Efficacy of Oral Tofacitinib in Moderate to Severe Alopecia Areata, Totalis and Universalis at Tertiary Care Hospital, Karachi.

To determine the efficacy of oral Tofacitinib in the treatment of moderate to severe alopecia areata, totalis and universalis at tertiary care hospital of Karachi, Pakistan. Efficacy of treatment in patients presenting with alopecia areata will be assessed using SALT Score on follow up at 6,12 and 24 weeks where four categories of treatment response were defined: 0 (re-growth ≤10%), 1 (11-25%), 2 (26-50%), 3 (51-75%) and 4 (re-growth >75%). Efficacy will be considered if re-growth ≥ 2.

Study Overview

• Status: Completed
• Conditions: Alopecia Areata; Alopecia Totalis; Alopecia Universalis
• Intervention / Treatment: Drug: Tofacitinib

Detailed Description

Alopecia areata is a chronic, autoimmune, non-scarring alopecia that involves the destruction of hair follicles (HF) by autoreactive CD8+ T cells. AA can affect any hair-bearing region and can manifest in various patterns ranging from patchy diffuse alopecia to progression to more severe forms such as alopecia totalis (AT) or alopecia universalis (AU). As a common type of alopecia in human, the estimated prevalence of AA is approximately between 0.1% and 0.2%, second only to male and female pattern alopecia. Although it is not life threatening but the psychosocial impact of the disease is a concern. The treatment of advanced forms of alopecia areata (AA) is more challenging than the milder forms and patients with advanced AA often require systemic therapy in order to regrow hair.

Current treatments include steroids (intralesional, topical, and systemic), topical immunotherapy (diphenylcyclopropenone [DPCP], squaric acid dibutylester [SADBE]), topical immunosuppressants (tacrolimus, pimecrolimus), topical minoxidil, and topical prostaglandin analogs (bimatoprost, latanoprost).

Significant breakthroughs in understanding of intracellular cytokine signaling pathways have promoted a dawn of new promising therapeutic agents, known as Janus kinase inhibitors (JAKs), which block signaling of certain cytokines by inhibiting ATP binding within the phosphorylation sites of cytokine receptor homo- or heterodimers, thereby interrupting the JAK/signal transducer and activator of transcription (STAT) pathway and subsequently production of pro-inflammatory cytokines and other mediators associated with AA.

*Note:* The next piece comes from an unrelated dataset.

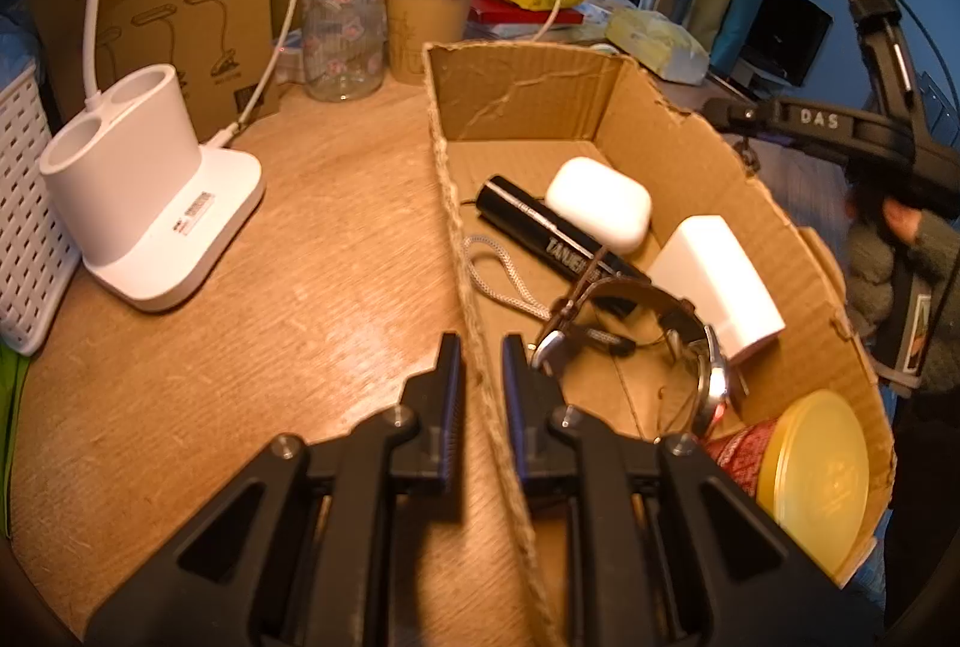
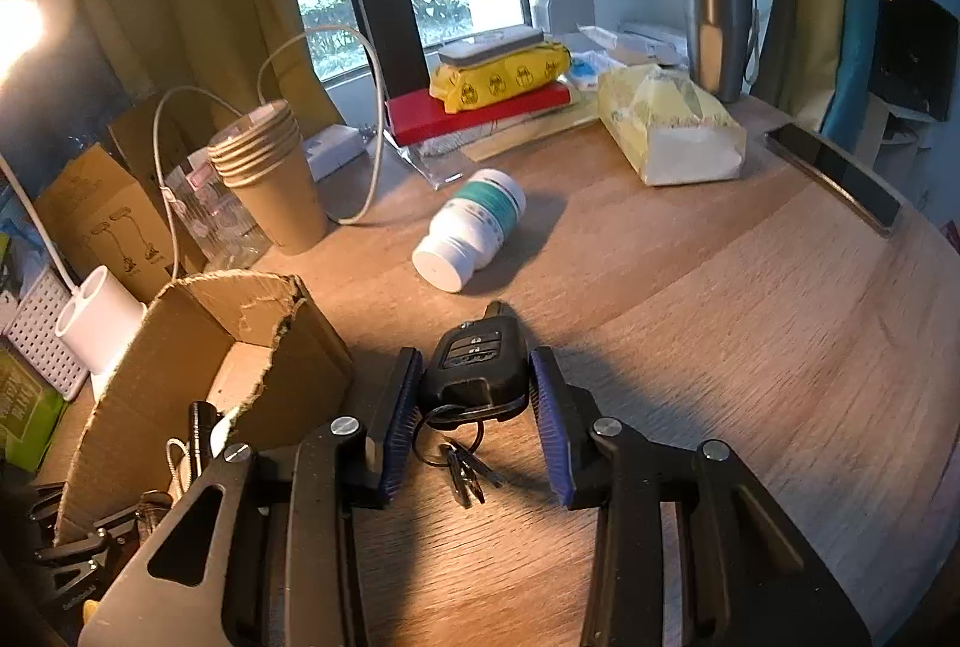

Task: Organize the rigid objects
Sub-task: 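Close the right gripper around the black car key, then carry the car key with the right gripper and lower it into the box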

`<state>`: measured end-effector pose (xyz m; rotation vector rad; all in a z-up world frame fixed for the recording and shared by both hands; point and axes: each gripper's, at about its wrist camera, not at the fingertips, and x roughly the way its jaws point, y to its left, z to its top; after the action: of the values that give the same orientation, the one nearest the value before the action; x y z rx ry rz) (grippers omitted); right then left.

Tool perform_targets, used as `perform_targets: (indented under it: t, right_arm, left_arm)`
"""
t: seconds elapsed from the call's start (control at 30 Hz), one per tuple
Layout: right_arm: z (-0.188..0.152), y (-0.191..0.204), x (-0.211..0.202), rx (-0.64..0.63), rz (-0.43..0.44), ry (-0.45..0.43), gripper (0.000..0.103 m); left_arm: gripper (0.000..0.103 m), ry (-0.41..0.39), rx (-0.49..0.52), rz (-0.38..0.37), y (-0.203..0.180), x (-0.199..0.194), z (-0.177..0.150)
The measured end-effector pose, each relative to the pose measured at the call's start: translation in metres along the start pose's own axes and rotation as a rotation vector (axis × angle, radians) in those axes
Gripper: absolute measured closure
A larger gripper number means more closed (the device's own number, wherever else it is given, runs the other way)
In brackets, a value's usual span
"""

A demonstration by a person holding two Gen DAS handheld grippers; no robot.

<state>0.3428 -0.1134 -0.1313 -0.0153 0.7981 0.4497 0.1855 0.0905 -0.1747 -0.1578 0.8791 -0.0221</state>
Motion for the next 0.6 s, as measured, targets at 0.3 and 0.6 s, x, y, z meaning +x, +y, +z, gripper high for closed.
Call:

Despite the rapid development of novel JAK inhibitors, including baricitinib and ritlecitinib, tofacitinib remains an effective and the longest-used JAK inhibitor for AA. Tofacitinib primarily targets JAK 1/3 and reduces the immune response and resultant inflammation, emerging as an alternative for the treatment of refractory cases of AA.

In 2014, the first reported case using a JAK1/3 inhibitor, tofacitinib citrate, for the treatment of AU was described in a patient with concomitant plaque psoriasis who achieved full regrowth of hair within 8 months. Since then, the scientific understanding of AA has continued to progress, highlighting the key role that cytotoxic T lymphocytes play in AA and the potential of JAK inhibition. Due to the lack of data regarding efficacy and safety of this drug in alopecia areata we therefore aim to provide a comprehensive literature, evaluate the effectiveness, outcome and role of Tofacitinib in the treatment of AA.

• Study Type: Interventional
• Enrollment (Actual): 30
• Phase: Phase 3

Contacts and Locations

Study Locations

• Pakistan
  • Sindh
    • Karachi, Sindh, Pakistan
      • Misbah Zari Qadir

Participation Criteria

Eligibility Criteria

• Ages Eligible for Study: Child; Adult
• Accepts Healthy Volunteers: No

Description

Inclusion Criteria:

• Patients presenting with Alopecia areata as per operational definition will be included in the study.
• Either gender.
• Age 15 - 60 years.

Exclusion Criteria:

• Patient with history of connective tissue disorders, vasculitis, seropositive and seronegative arthritis.
• Patients having history of treatment with systemic agents, having active infection, pregnant and lactating women and patients having severe hematological abnormalities.
• Patients positive for latent infections.
• Patients with weight <25 kg.

Study Plan

How is the study designed?

Design Details

• Primary Purpose: Treatment
• Allocation: N/A
• Interventional Model: Single Group Assignment
• Masking: None (Open Label)

Number of Arms

1

Arms and Interventions

Participant Group / Arm	Intervention / Treatment
Experimental: Tofacitinib; tofacitinib 5mg twice daily for 6 months	Drug: Tofacitinib; Oral tofacitinib 5mg twice daily for treatment of alopecia areata, totalis and universalis.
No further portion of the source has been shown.